WHO menetapkan target 90 persen penderita Hepatitis ditemukan melalui skrining, serta 80 persen di antaranya mendapatkan tata laksana medis yang memadai. Namun, capaian Indonesia saat ini masih jauh dari harapan.
Menkes dalam dialog kesehatan Solid Habit Strong Liver di Jakarta pada Selasa (2/6/2026) menyampaikan, angka skrining di Indonesia baru mencapai sekitar 10 persen, sementara akses pengobatan berada pada kisaran 1 hingga 5 persen.
“Gap-nya masih sangat besar,” ujarnya.
Budi Gunadi Sadikin menekankan, kondisi tersebut menjadi tantangan serius mengingat estimasi jumlah penduduk yang terpapar hepatitis di Indonesia mencapai sekitar 70 juta jiwa. Rendahnya angka klaim kesehatan juga menunjukkan masih banyak kasus yang belum teridentifikasi dalam sistem layanan kesehatan nasional.
Pemerintah saat ini memperkuat strategi promotif dan preventif yang dinilai lebih efektif dan efisien dibandingkan pendekatan kuratif.
Sejumlah langkah telah dan sedang dijalankan, antara lain imunisasi Hepatitis B vaccination bagi tenaga kesehatan sejak 2023, serta profilaksis ibu hamil sejak 2024 melalui pemberian antivirus Tenofovir (TDF) untuk mencegah penularan dari ibu ke bayi.
Selain itu, program Cek Kesehatan Gratis (CKG) diperluas pada 2025 untuk memperluas cakupan skrining nasional.
“Pada 2026, pemerintah menargetkan skrining menjangkau hingga 136 juta penduduk, mencakup pemeriksaan HBsAg serta deteksi dini fibrosis hati menggunakan metode APRI berbasis tes darah,” ungkapnya.

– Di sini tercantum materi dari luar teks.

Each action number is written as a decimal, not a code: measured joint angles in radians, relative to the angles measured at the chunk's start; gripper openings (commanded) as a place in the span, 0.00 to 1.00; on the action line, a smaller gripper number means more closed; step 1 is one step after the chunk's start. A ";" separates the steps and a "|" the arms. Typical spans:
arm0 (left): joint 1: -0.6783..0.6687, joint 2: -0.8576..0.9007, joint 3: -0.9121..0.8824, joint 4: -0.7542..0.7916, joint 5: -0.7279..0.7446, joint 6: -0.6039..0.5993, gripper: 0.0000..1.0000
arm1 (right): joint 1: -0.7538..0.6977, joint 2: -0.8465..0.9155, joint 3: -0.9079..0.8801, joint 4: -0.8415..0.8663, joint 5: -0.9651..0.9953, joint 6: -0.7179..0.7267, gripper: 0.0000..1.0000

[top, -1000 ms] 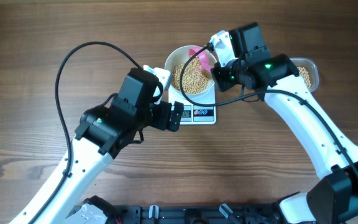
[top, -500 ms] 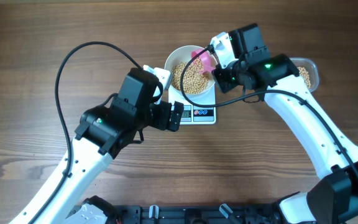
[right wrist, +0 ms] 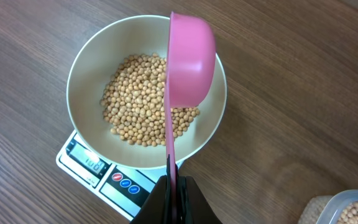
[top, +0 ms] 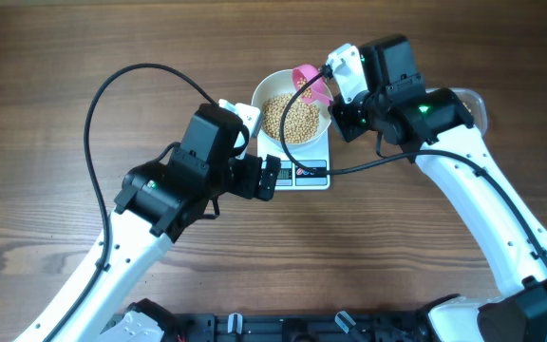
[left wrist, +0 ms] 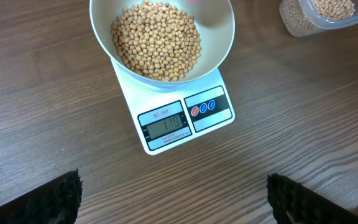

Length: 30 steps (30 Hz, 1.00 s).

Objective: Scoop item into bowl and weigh 150g on scale
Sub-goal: 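Tip the pink scoop to pour soybeans into the white bowl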

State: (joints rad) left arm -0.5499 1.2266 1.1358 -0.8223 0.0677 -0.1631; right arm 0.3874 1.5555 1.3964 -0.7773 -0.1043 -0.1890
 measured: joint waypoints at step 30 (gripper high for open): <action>0.000 0.000 0.000 0.000 0.000 0.000 1.00 | 0.055 0.000 0.000 0.000 0.017 -0.158 0.04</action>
State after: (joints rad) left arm -0.5499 1.2266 1.1358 -0.8223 0.0681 -0.1635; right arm 0.4423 1.5555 1.3964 -0.7773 -0.0875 -0.3470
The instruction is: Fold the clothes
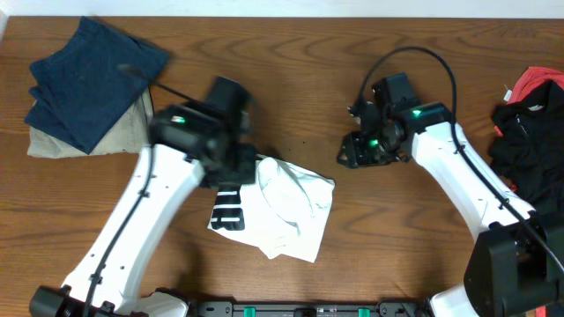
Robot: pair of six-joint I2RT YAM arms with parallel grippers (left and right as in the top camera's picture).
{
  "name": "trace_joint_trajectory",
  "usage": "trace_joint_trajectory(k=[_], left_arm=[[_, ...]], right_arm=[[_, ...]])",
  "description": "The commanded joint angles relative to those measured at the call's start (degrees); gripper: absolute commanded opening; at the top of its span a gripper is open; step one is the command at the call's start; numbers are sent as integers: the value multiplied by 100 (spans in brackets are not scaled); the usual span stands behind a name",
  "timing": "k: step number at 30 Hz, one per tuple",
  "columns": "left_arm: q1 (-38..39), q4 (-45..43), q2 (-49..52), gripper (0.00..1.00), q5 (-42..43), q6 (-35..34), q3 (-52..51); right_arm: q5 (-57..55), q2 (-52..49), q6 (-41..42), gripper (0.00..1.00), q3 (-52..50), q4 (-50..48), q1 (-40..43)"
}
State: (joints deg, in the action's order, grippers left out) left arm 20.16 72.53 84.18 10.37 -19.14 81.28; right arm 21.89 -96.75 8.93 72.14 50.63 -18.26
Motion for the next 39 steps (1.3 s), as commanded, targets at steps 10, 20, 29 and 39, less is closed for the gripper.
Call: trace_joint_trajectory(k=[10, 20, 29, 39], left_arm=[[-1733, -404, 695, 74, -186, -190, -61], [-1738, -549, 1346, 74, -190, -173, -72], [-1738, -579, 1388, 74, -192, -149, -72], [-1735, -557, 1388, 74, -190, -146, -72]], right_arm=[[-472, -2, -356, 53, -317, -1064, -2028], [-1311, -122, -92, 56, -525, -1764, -2723], [-1314, -671, 201, 27, -525, -2149, -2789], [-2656, -129, 881, 3, -446, -986, -2076]])
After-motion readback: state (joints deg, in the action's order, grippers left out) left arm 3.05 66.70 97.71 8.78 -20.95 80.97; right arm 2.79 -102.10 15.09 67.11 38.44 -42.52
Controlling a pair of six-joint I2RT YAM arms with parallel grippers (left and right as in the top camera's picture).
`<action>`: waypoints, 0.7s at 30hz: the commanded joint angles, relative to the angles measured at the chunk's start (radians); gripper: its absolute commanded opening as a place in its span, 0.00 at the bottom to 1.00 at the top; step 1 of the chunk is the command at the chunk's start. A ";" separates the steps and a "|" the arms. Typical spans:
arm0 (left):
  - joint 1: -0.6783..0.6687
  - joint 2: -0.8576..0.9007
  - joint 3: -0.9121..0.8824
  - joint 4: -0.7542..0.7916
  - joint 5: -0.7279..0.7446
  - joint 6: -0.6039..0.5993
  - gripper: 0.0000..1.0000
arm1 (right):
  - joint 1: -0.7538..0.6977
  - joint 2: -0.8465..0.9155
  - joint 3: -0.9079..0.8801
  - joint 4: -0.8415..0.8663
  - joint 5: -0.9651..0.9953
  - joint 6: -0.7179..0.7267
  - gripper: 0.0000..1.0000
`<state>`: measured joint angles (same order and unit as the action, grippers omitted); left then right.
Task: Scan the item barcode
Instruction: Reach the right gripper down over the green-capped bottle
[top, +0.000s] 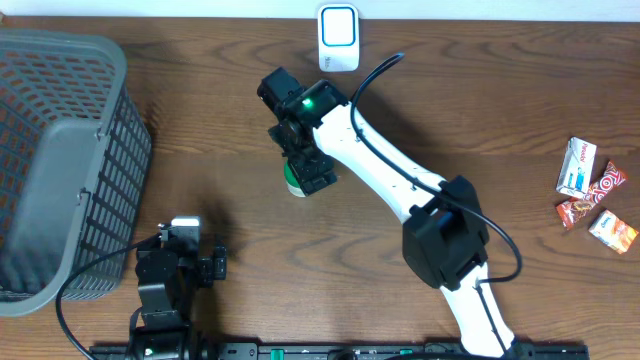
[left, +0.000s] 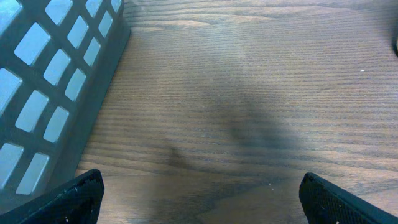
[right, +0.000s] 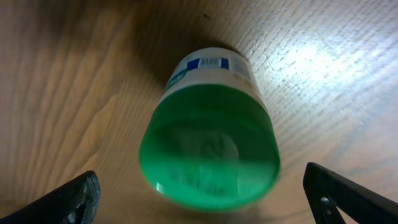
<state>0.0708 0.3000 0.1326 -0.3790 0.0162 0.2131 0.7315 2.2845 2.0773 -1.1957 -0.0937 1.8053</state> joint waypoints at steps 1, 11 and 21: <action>-0.002 -0.002 -0.013 -0.024 -0.013 0.002 1.00 | 0.002 0.031 -0.006 0.008 0.006 0.023 0.99; -0.002 -0.002 -0.013 -0.024 -0.013 0.002 1.00 | 0.002 0.124 -0.006 0.006 0.018 -0.180 0.69; -0.002 -0.002 -0.013 -0.024 -0.013 0.002 1.00 | -0.016 0.108 -0.003 0.005 0.044 -0.803 0.51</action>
<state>0.0708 0.3000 0.1326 -0.3790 0.0162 0.2131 0.7311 2.3985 2.0754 -1.1988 -0.0917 1.3518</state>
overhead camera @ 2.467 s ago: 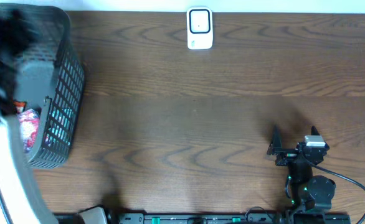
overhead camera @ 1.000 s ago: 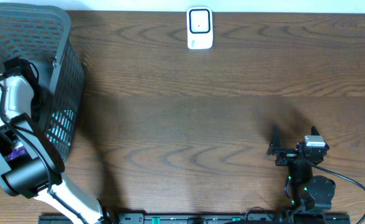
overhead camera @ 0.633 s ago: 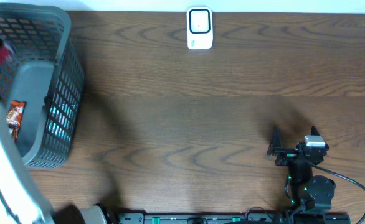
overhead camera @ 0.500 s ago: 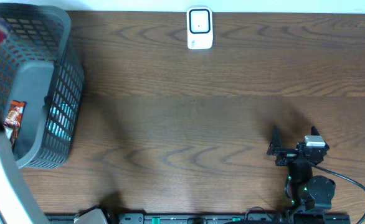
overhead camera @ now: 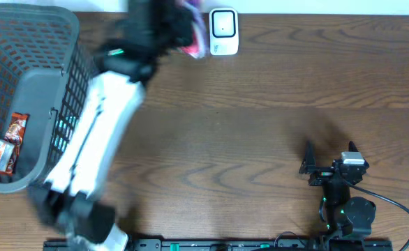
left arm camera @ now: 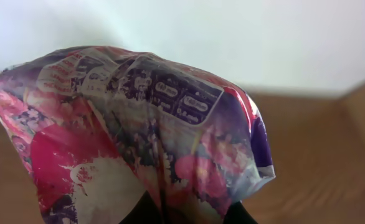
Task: Scan the item barcode
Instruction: 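Grasp the purple floral package and place it near the scanner, then reach the left gripper into the basket and grasp the mint-green wrapper, then carry the mint-green wrapper to the table beside the purple package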
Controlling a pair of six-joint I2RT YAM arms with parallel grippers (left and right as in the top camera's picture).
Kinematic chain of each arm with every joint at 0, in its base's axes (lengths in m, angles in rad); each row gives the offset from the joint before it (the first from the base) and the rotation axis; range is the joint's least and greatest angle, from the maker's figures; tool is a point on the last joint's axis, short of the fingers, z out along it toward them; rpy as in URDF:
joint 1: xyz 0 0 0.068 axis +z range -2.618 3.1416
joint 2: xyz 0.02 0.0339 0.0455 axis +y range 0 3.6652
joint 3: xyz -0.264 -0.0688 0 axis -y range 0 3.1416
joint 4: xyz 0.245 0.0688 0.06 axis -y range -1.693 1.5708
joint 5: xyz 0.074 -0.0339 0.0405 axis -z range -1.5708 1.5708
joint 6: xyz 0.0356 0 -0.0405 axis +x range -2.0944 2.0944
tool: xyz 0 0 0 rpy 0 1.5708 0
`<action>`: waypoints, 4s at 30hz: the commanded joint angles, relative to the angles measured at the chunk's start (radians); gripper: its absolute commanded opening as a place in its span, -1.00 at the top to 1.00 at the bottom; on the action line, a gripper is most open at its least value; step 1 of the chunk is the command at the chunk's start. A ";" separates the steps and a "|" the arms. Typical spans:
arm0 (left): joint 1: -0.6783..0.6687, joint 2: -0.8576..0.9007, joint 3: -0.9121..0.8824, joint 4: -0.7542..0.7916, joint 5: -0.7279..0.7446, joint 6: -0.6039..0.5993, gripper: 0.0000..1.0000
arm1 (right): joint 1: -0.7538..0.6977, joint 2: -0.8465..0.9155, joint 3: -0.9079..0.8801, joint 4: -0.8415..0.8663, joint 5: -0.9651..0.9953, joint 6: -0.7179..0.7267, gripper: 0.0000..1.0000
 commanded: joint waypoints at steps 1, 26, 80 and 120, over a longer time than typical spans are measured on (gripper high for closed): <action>-0.076 0.126 -0.010 -0.014 -0.051 -0.043 0.85 | -0.005 -0.005 -0.001 -0.004 -0.001 -0.010 -0.99; 0.505 -0.296 0.012 -0.127 -0.555 0.058 -0.57 | -0.005 -0.005 -0.001 -0.004 -0.001 -0.010 -0.99; 0.913 -0.057 0.514 -0.719 0.200 -0.023 0.85 | -0.005 -0.006 -0.002 -0.004 -0.002 -0.010 -0.98; -0.116 0.661 0.445 -0.498 -0.059 -0.111 0.85 | -0.005 -0.005 -0.001 -0.004 -0.002 -0.010 -0.98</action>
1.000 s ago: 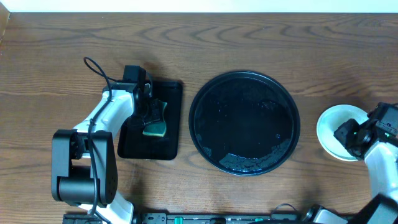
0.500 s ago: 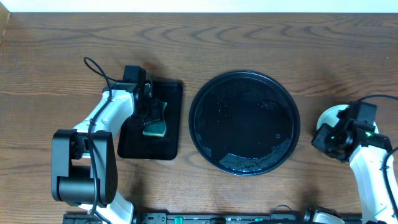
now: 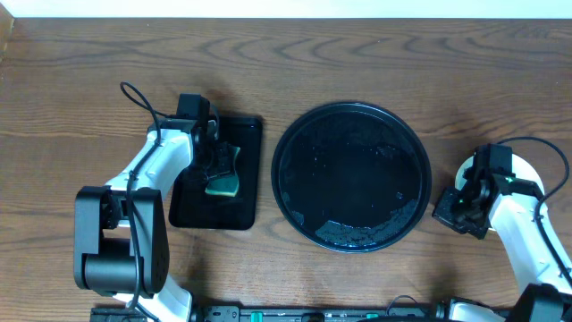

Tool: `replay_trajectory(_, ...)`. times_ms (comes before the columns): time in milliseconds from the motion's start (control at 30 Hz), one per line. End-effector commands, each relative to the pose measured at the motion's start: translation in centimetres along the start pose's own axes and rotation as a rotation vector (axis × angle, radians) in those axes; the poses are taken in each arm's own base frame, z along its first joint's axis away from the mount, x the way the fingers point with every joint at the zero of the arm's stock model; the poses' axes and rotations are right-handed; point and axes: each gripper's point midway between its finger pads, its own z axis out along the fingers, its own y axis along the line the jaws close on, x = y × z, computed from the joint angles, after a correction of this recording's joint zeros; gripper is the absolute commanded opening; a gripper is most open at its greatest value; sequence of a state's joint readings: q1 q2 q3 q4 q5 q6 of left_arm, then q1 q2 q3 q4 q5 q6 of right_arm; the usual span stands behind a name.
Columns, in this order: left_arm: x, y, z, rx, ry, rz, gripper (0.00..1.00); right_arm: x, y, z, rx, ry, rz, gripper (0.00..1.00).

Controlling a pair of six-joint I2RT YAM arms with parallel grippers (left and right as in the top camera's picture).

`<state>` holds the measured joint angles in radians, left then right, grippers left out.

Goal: Clean dirty plates on tray and stack at the side
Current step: 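Release the plate and pull the right gripper back toward the tray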

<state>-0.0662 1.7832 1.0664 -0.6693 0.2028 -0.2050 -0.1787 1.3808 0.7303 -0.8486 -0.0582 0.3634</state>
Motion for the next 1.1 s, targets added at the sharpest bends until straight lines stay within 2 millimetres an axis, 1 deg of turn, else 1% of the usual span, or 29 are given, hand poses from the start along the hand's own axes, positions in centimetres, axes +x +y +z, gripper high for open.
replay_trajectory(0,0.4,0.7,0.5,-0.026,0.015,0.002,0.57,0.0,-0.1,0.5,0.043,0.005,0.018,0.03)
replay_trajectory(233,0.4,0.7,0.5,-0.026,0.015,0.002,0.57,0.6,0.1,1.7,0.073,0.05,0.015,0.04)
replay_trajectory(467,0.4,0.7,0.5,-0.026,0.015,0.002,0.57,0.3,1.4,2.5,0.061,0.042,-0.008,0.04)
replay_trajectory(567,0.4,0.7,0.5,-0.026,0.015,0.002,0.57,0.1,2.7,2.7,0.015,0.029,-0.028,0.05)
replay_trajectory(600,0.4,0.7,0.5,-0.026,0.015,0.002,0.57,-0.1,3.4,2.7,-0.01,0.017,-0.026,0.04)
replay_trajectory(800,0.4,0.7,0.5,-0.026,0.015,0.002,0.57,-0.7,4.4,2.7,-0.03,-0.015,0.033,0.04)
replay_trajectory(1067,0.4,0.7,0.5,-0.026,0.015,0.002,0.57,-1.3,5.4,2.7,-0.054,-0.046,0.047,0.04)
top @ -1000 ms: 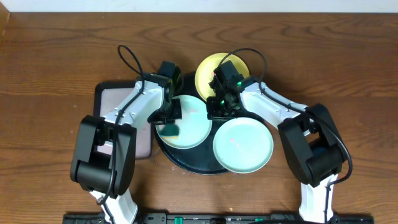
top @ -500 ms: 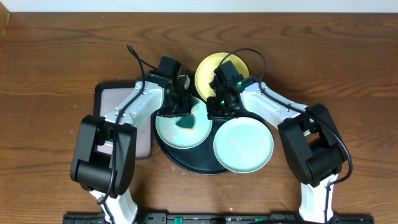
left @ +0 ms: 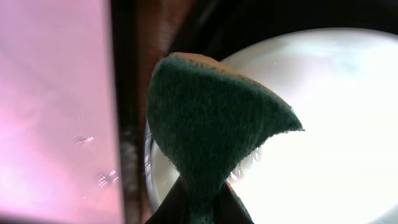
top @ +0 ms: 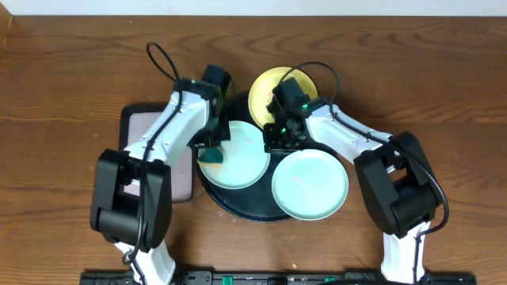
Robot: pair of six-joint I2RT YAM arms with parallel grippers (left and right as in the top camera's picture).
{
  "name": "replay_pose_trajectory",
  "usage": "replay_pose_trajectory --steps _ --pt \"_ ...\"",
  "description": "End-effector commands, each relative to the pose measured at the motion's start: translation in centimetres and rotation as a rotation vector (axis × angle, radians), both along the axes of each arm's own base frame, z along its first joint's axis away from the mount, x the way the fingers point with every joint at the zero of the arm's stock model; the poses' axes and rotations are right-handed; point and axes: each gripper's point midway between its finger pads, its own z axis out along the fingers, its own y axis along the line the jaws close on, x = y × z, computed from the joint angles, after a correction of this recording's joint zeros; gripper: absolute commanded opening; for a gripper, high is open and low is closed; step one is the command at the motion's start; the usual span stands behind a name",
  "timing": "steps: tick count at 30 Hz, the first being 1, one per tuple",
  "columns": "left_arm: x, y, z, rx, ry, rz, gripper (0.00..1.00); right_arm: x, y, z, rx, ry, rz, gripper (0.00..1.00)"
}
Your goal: Clean dirty plates on tray and stack at the side
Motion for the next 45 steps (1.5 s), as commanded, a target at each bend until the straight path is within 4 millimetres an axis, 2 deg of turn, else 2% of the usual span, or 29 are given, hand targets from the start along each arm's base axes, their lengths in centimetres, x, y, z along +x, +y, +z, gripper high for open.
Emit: replay_pose_trajectory --steps 1,6,11,16,19,28,32,37,42,45 --pt "1.6 1.1 4.0 0.023 -0.085 0.041 0.08 -1.1 -0.6 -1.8 -0.056 0.033 0.006 0.01" --pt "0.7 4.2 7.5 0.027 -0.077 0.104 0.07 -1.2 -0.2 -1.7 -0.058 0.025 0.016 0.01" --pt "-0.6 9.3 9.7 0.033 -0.086 0.195 0.07 -0.9 -0.4 -0.9 -0.070 -0.007 0.021 0.01" --pt "-1.9 14.1 10.5 0.042 -0.078 0.306 0.07 -0.5 -1.2 1.1 -0.159 -0.112 0.046 0.01" --pt "-2.4 16.2 10.4 0.042 -0.068 0.355 0.07 -0.6 -0.7 3.0 -0.175 -0.186 0.090 0.01" --pt "-2.9 18.3 10.3 -0.096 -0.079 0.424 0.07 -0.4 1.0 9.0 -0.203 -0.401 0.123 0.01" --pt "-3.2 19.2 10.3 -0.096 -0.080 0.455 0.07 0.2 2.0 11.6 -0.195 -0.481 0.135 0.01" --pt "-3.2 19.4 10.3 -0.095 -0.084 0.460 0.08 2.0 3.2 14.9 -0.194 -0.591 0.126 0.01" --pt "-3.2 19.2 10.2 -0.104 -0.081 0.460 0.07 3.4 2.5 17.0 -0.247 -0.660 0.107 0.01" --pt "-3.3 19.2 10.1 -0.108 -0.077 0.460 0.07 3.9 1.7 17.9 -0.325 -0.723 0.175 0.01"
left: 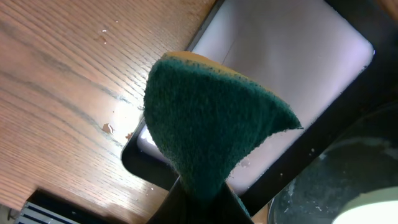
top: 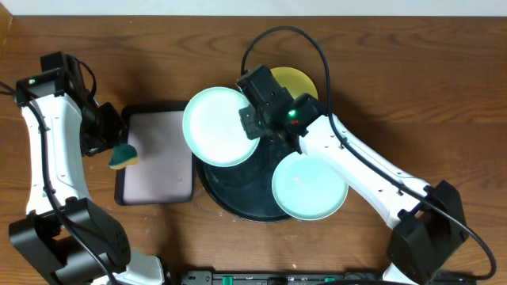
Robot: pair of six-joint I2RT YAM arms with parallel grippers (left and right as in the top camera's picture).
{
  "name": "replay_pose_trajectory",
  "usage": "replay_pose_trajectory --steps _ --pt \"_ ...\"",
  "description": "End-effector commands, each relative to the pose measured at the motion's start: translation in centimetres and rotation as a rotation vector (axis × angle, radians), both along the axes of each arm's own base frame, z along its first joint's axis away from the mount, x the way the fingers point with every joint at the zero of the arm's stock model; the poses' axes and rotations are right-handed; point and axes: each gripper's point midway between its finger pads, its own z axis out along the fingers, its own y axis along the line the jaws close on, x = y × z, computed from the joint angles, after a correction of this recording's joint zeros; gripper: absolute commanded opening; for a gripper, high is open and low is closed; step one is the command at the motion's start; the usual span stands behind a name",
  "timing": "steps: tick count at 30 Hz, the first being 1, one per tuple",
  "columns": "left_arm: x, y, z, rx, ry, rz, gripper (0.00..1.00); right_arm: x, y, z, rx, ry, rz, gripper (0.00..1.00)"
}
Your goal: Clean dirty plates on tray and stack at the side
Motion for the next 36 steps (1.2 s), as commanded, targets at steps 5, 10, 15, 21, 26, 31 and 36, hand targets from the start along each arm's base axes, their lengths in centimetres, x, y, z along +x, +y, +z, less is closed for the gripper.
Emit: replay_pose_trajectory --steps 5,10,15,21,26,31,36 --pt "0.5 -0.8 0.7 -0.043 -0.039 -0.021 0.08 1.6 -2.7 3.6 -0.309 -0.247 0.046 0.01" --pt "0.6 -1.6 0.5 -0.048 -0.036 -0.043 0.07 1.3 -4.1 5.1 -0.485 -0.358 -0.018 0.01" --pt "1.1 -2.8 -0.1 -0.047 -0.040 -0.085 0.08 0.3 -3.8 6.9 -0.587 -0.469 -0.058 0.01" --pt "1.5 -3.2 -0.3 -0.046 -0.046 -0.097 0.07 -1.8 -3.0 10.4 -0.672 -0.665 -0.171 0.01" --pt "1.5 -3.2 -0.3 -0.046 -0.045 -0.098 0.08 -3.1 -2.8 13.0 -0.729 -0.793 -0.242 0.01" --pt "1.5 -3.2 -0.3 -0.044 -0.049 -0.098 0.08 -4.1 -2.5 14.3 -0.754 -0.860 -0.275 0.01" --pt "1.5 -3.2 -0.3 -0.045 -0.049 -0.098 0.07 -4.3 -2.0 14.1 -0.738 -0.854 -0.259 0.01"
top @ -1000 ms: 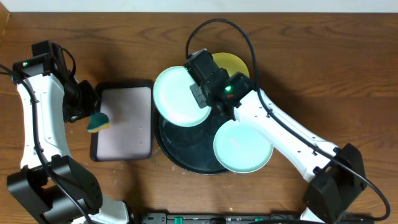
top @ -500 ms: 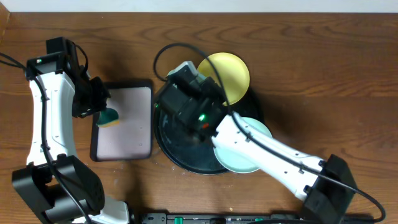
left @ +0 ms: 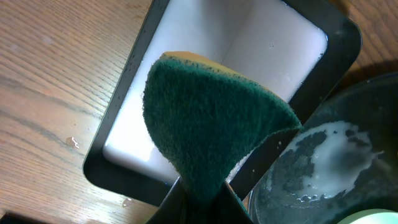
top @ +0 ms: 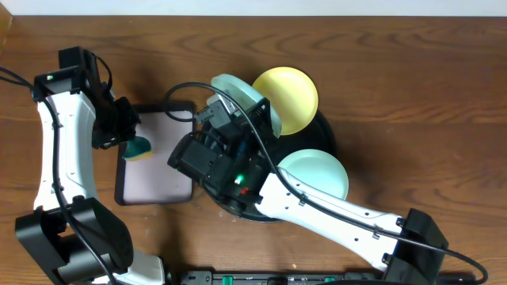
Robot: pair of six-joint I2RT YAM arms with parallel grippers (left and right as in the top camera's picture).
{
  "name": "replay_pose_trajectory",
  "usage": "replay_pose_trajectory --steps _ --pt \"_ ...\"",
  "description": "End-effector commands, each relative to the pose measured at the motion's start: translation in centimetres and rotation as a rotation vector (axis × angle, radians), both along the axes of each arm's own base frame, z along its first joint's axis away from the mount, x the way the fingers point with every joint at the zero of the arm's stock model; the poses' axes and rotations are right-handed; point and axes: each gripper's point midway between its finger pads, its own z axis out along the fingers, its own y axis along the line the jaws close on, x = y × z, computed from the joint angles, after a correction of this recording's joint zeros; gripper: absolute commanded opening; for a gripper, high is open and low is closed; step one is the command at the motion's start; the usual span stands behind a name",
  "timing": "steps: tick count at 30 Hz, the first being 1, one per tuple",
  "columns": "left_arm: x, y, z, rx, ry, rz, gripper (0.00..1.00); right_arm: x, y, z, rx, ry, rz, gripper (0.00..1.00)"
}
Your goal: Clean dirty plates on tray and stack at the side
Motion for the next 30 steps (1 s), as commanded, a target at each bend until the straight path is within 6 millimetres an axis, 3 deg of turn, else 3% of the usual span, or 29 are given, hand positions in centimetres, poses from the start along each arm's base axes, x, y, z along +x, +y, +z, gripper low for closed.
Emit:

Upaya pencegahan juga diperkuat melalui kebijakan pelabelan gizi (nutritional labeling) guna mengendalikan konsumsi gula, garam, dan lemak (GGL) sebagai faktor risiko penyakit hati berbasis metabolik.
Secara global, penyakit hati kronis telah menyerang lebih dari 300 juta orang di dunia dengan angka kematian mencapai sekitar 2 juta jiwa per tahun, atau hampir empat kematian setiap menit.
Menkes menegaskan pentingnya deteksi dini karena penyakit hati berkembang secara bertahap, mulai dari peradangan, fibrosis, sirosis, hingga kanker hati. Percepatan skrining dinilai menjadi kunci untuk menghentikan progres penyakit sejak tahap awal.
“Dengan mempercepat deteksi dan pencegahan, kita bisa meningkatkan kualitas hidup dan angka harapan hidup masyarakat yang saat ini rata-rata sekitar 74 tahun,” ujar Budi.
Untuk itu, Menkes berharap penguatan strategi promotif dan preventif ini tidak hanya mengejar target WHO, tetapi juga memperkuat ketahanan sistem kesehatan nasional dalam jangka panjang.